### Author Topic: Dijkstra Maps... What have I done!?  (Read 1302 times)

#### doulos05

• Acolyte
• Posts: 27
##### Dijkstra Maps... What have I done!?
« on: October 10, 2016, 02:29:14 PM »
So, I'm attempting to use a Dijkstra map/heat map in my game (since that's obviously the easiest way to handle monster AI movement). But I've done something horribly, horribly wrong. In a 12x12 empty room, it takes 80 seconds to run. Since it's the heat centered on the player, it's going to have to update pretty much every turn. The problem is definitely that I'm visiting nodes too often (it takes 8,000 iterations to do an empty 8x8 room and I don't want to even consider how many it takes for a 12x12, but I estimate it to be about 41,500 or so). Below is the function (written in Python). I've pulled this out of a Map class, but before I try optimizing the data structure of the tiles or their storage, I want to cut the number of visits down to what it's supposed to be (a bit less than half what it is now if I'm reading the O() notation on Dijkstra's correctly.
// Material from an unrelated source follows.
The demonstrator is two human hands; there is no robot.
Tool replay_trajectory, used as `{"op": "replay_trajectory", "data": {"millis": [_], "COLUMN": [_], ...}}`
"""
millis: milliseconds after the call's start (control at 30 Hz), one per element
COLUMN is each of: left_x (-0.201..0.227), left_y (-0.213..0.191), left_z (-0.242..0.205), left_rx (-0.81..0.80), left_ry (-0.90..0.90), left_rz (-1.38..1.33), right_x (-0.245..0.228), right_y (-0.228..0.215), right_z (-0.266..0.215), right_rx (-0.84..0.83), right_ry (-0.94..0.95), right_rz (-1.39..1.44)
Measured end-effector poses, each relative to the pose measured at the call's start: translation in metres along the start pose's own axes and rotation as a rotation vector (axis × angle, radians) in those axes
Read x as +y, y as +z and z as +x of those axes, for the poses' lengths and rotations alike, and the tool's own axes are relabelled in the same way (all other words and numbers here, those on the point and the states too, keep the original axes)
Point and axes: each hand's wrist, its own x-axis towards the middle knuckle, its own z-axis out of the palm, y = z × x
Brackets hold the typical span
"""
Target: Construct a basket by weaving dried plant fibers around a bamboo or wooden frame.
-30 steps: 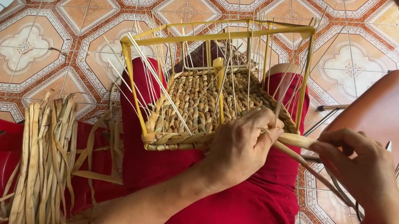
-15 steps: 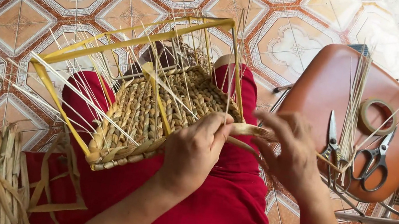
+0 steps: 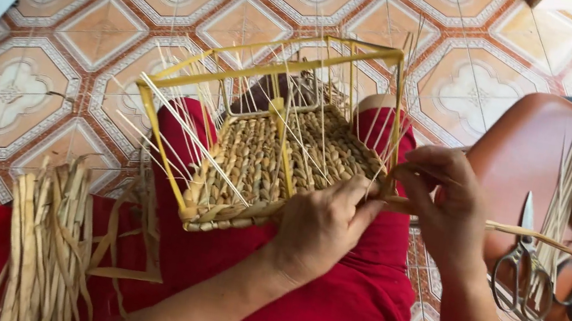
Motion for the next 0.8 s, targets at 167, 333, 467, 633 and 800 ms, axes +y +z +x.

How can I fix this?

Code: [Select]
`    def heatmap(self, source_x,source_y):        l_open = []        source = self.lookup(source_x,source_y)        if source: l_open.append(source)        start = True                while l_open:            cell = l_open.pop()            cell.visited = True            neighbors = []            addrs = self.get_neighbor_addrs(cell.x,cell.y)            for addr in addrs:                c = self.lookup(addr[0],addr[1])                if c:                    if c is not cell and not c.blocked:                        neighbors.append(c)            if start:                start = False                cell.previous = cell                cell.value = 0                for neighbor in neighbors:                    neighbor.previous = cell                    l_open.append(neighbor)                            else:                neighbors.sort(key=lambda x: x.value)                 cell.previous = neighbors[0]                cell.value = neighbors[0].value + 1                for neighbor in neighbors:                    if cell.value < neighbor.value:                        if not neighbor in l_open:                            l_open.append(neighbor)        return self.render(0,self.width, 0,self.height,True)`
*The only changes made to this code was the removal of variables and print() commands I was using to track the output.

#### Tzan

• Bishop
• Posts: 113
##### Re: Dijkstra Maps... What have I done!?
« Reply #1 on: October 10, 2016, 03:03:52 PM »
I see where you are setting " cell.visited = True ".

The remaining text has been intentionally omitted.